A rozgrywka? Nowy produkt od Valve to nadal pierwszoosobowa strzelanka z elementami zręcznościowymi oraz logicznymi (zagadki środowiskowe), oferuje jednak wszystkie atrybuty korzystania z urządzeń VR (nie tylko autorów produkcji, ale ogólnie wszystkich). Wydarzenia obserwujemy z perspektywy pierwszoosobowej, kontrolując jednocześnie lewą oraz prawą rękę bohaterki. W trakcie zabawy zmuszeni jesteśmy nie tylko przedzierać się przez hordy przeciwników, ale również rozwiązywać liczne łamigłówki.
Bleeding Edge (PC, Xbox One) – 24 marca
Bleeding Edge to, co może zaskoczyć, jedna z „troszkę” ekskluzywnych gier Microsoftu – będące czymś na wzór slashera w ramach gatunku MOBA zostało stworzone przez studio Ninja Theory, które pracuje już pod egidą Xbox Games Studios. A „troszeczkę”, bowiem debiutuje też na komputerach osobistych.

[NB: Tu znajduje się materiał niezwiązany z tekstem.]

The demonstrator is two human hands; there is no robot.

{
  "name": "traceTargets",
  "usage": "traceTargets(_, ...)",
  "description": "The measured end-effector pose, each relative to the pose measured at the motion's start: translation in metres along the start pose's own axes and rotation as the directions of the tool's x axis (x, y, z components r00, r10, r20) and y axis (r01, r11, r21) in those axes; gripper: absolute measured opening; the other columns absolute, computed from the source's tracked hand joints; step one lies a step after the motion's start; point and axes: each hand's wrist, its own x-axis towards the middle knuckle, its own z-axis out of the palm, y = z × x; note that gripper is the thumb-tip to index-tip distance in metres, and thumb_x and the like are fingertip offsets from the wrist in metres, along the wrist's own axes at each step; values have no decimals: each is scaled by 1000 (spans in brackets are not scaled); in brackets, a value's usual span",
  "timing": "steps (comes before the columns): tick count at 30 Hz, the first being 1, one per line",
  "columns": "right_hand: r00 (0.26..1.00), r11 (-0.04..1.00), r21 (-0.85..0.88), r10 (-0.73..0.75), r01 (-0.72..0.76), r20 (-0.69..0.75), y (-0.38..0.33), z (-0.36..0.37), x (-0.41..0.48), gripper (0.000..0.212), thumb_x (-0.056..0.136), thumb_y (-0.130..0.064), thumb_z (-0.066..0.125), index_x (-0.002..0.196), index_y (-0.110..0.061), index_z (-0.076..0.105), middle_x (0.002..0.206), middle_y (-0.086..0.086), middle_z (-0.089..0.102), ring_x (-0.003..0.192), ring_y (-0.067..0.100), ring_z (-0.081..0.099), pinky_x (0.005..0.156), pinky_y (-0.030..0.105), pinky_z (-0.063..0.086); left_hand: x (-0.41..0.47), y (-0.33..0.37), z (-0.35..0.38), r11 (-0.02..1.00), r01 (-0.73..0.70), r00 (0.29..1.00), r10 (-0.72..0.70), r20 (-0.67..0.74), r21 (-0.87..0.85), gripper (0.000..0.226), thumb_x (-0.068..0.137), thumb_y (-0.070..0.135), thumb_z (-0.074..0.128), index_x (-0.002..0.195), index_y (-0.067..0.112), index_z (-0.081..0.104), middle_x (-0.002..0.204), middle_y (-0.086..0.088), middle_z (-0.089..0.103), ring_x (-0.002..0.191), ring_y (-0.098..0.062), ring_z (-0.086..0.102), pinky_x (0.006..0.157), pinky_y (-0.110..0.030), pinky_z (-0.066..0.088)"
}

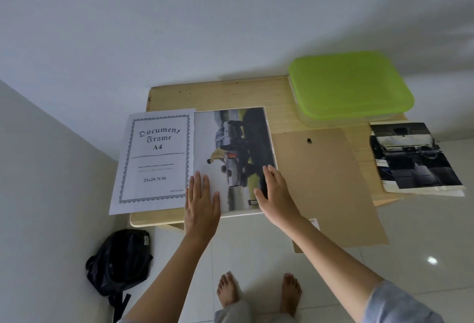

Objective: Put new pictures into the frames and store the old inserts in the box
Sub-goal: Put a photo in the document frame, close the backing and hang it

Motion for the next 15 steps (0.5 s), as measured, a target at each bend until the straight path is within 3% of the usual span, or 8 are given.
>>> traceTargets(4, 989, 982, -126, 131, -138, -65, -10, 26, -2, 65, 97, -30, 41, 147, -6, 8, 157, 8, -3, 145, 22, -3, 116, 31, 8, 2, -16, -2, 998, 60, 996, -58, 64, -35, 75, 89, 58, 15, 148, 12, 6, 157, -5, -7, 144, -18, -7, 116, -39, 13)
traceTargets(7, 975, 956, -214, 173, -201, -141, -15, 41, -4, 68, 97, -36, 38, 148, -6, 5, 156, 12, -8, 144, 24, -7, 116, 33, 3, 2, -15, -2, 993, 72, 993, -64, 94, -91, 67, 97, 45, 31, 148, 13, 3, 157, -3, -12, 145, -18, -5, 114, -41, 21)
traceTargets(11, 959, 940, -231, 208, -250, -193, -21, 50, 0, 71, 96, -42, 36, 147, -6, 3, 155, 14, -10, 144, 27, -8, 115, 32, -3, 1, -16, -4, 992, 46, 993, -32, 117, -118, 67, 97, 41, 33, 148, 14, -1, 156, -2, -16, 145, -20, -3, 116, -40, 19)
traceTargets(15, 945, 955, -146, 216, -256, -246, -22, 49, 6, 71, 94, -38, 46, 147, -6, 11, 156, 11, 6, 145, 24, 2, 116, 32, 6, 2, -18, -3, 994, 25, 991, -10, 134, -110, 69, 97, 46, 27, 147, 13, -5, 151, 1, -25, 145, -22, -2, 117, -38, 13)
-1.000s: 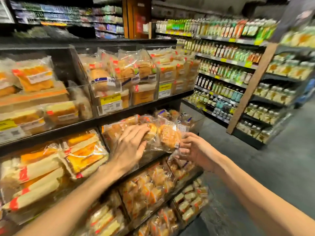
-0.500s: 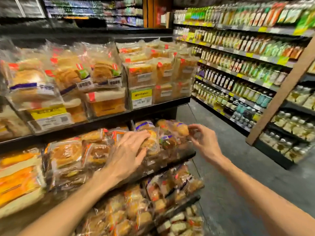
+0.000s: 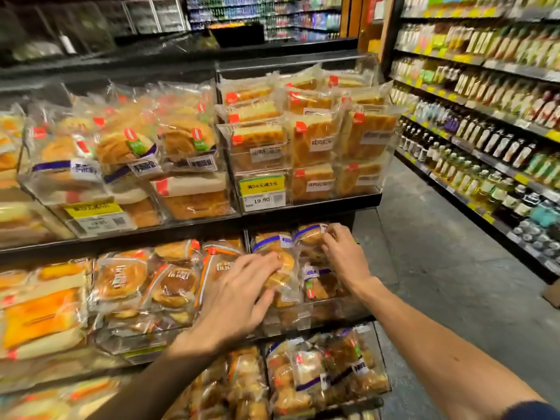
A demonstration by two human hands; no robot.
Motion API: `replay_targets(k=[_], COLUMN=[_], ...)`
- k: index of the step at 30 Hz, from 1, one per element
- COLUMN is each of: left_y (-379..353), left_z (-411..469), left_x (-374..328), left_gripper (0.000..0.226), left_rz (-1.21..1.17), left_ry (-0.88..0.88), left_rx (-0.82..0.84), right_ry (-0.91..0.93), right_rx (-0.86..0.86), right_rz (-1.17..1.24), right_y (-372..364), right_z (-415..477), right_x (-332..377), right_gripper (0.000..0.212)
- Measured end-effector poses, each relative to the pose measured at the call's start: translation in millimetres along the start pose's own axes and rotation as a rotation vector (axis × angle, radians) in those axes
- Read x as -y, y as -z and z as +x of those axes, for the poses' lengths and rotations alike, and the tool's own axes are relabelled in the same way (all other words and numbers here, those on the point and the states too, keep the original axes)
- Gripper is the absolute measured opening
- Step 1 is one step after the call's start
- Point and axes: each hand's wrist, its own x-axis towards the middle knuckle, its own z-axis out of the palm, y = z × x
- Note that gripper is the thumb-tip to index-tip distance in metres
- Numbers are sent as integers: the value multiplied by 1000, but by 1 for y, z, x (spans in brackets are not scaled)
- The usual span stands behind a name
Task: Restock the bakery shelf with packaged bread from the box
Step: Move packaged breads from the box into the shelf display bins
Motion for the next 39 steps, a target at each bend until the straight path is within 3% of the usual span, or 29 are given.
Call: replay_targets(k=[4,11,14,18,21,23,26,28,29,31,35,37,39], left_y=[-7,-8,-10,-18,-29,-33,-36,-41,-44,-51,-59,-62,-65], left_z=[9,18,21,32,38,40,42,38,35,31,31,32,34], left_x=[0,-10,-24,-28,-22,-24,-34,-36,-36,-31,-21,-13,-5], left_gripper=[45,42,34,34,44,40,27,28,28,30,52,70,78], left_rz=[-1,-229,-663,-1275,-1525,-1574,-1372,-910,-658,-289,-131,-39,60], left_ry=[131,290,483,811,1010,1063,895,627,489,233,26,-17,-51], left_rx=[35,50,-45,-165,-159,-154,-186,-165,-147,-154,-144,-141,-119], right_ry=[148,161,131,85,2,-132,-306,-434,-490,-553,-603,-677,-732], right_rx=[16,8,29,-4,-2,138,235,388,471,572,546,500,416], right_rz=[83,44,125,173,386,654,820,975,1117,1372,1481,1560,1598], right_y=[-18,-1,1,6,24,43,58,64,68,78,78,75,72], right_z=[7,0,-3,-9,-17,-23,-30,-29,-27,-24,-17,-14,-11], right_x=[-8,-11,-14,-14,1,16,32,37,40,43,42,44,49], right_gripper=[26,31,37,25,16,19,45,76,80,63,18,16,28])
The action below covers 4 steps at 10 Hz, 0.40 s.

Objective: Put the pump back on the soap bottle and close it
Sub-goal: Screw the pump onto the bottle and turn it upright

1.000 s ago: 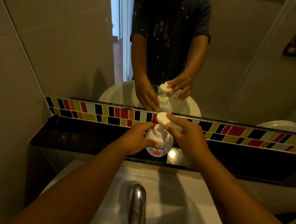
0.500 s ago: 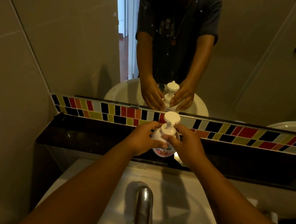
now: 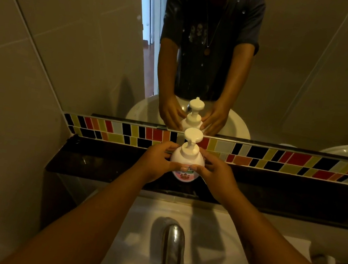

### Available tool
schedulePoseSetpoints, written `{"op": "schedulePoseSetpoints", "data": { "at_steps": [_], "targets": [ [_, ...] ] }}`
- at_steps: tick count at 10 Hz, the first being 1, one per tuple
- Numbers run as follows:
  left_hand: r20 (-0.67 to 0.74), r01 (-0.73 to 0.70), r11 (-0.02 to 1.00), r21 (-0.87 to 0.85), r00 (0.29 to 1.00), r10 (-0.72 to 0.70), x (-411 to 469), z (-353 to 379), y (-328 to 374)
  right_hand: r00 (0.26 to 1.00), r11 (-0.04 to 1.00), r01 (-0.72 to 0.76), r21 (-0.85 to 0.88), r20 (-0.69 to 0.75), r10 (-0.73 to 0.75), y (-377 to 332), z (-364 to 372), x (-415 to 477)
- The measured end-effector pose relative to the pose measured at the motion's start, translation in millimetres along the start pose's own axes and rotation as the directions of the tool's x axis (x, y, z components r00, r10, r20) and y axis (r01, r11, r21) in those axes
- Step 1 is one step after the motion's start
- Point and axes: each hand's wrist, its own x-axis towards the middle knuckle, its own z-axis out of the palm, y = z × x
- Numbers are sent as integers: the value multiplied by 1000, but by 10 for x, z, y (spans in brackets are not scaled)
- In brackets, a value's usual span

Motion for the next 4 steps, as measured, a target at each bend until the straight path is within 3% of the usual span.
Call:
{"op": "schedulePoseSetpoints", "data": {
  "at_steps": [4],
  "targets": [
    [-57,-9,1000,-12,998,9,18,-94,-156,1000,1000,1,28,-8,-1,37,134,154]
  ]
}}
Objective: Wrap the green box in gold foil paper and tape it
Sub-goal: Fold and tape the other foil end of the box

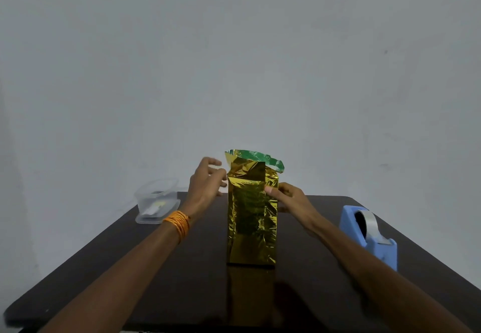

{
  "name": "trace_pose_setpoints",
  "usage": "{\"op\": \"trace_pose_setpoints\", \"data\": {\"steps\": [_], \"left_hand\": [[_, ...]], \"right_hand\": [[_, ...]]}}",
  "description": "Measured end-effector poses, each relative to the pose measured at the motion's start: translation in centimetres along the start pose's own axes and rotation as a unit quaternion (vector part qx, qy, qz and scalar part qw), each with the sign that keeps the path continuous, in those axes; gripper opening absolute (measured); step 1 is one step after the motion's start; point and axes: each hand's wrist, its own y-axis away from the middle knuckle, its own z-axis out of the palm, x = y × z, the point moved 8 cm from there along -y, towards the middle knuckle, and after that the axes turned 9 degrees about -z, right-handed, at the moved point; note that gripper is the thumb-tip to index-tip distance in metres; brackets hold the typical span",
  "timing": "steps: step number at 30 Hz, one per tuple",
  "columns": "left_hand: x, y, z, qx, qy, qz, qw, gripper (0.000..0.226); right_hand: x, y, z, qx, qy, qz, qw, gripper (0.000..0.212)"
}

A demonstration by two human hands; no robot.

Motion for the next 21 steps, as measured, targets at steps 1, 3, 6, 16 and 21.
{"op": "trace_pose_setpoints", "data": {"steps": [1,3,6,16,21], "left_hand": [[1.2,0.1,-0.3,0.015,-0.021,0.051,0.998,0.033],[3.9,0.8,-0.2,0.014,-0.066,0.154,0.986,0.052],[6.4,1.2,1.9,-0.053,-0.209,0.25,0.944,0.06],[10.3,-2.0,3.8,-0.228,-0.355,0.194,0.886,0.022],[12.1,-3.2,2.1,-0.177,-0.225,0.182,0.941,0.026]], "right_hand": [[0.0,-0.1,0.0,-0.005,0.001,0.0,1.0,0.049],[0.2,0.0,-0.1,-0.006,0.002,0.007,1.0,0.051],[-0.2,0.3,-0.2,-0.002,-0.014,0.012,1.0,0.042],[0.1,0.5,-0.6,-0.012,-0.016,0.003,1.0,0.076],[0.1,0.7,-0.7,-0.01,-0.018,0.007,1.0,0.076]]}}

Tytuł to sieciowa gra kooperacyjna, łącząca gatunek hack & slash z popularnym modelem "hero shooter" w stylu Overwatcha czy Battleborne'a. z kamerą umieszczona z perspektywy trzeciej osoby. W Bleeding Edge wcielamy się w jedną z szeregu charakterystycznych postaci z unikalnymi umiejętnościami i ruchami. Uczestniczymy w sieciowych potyczkach czterech na czterech na interaktywnych arenach. Do wyboru oddano 12 bohaterów o odmiennych zdolnościach, które można dodatkowo personalizować modami zdobywanymi za ukończone mecze. Oprócz standardowych combosów przydatne jest także otoczenie pozwalające wrzucić przeciwnika np. na płot pod wysokim napięciem czy pod nadjeżdżający pociąg.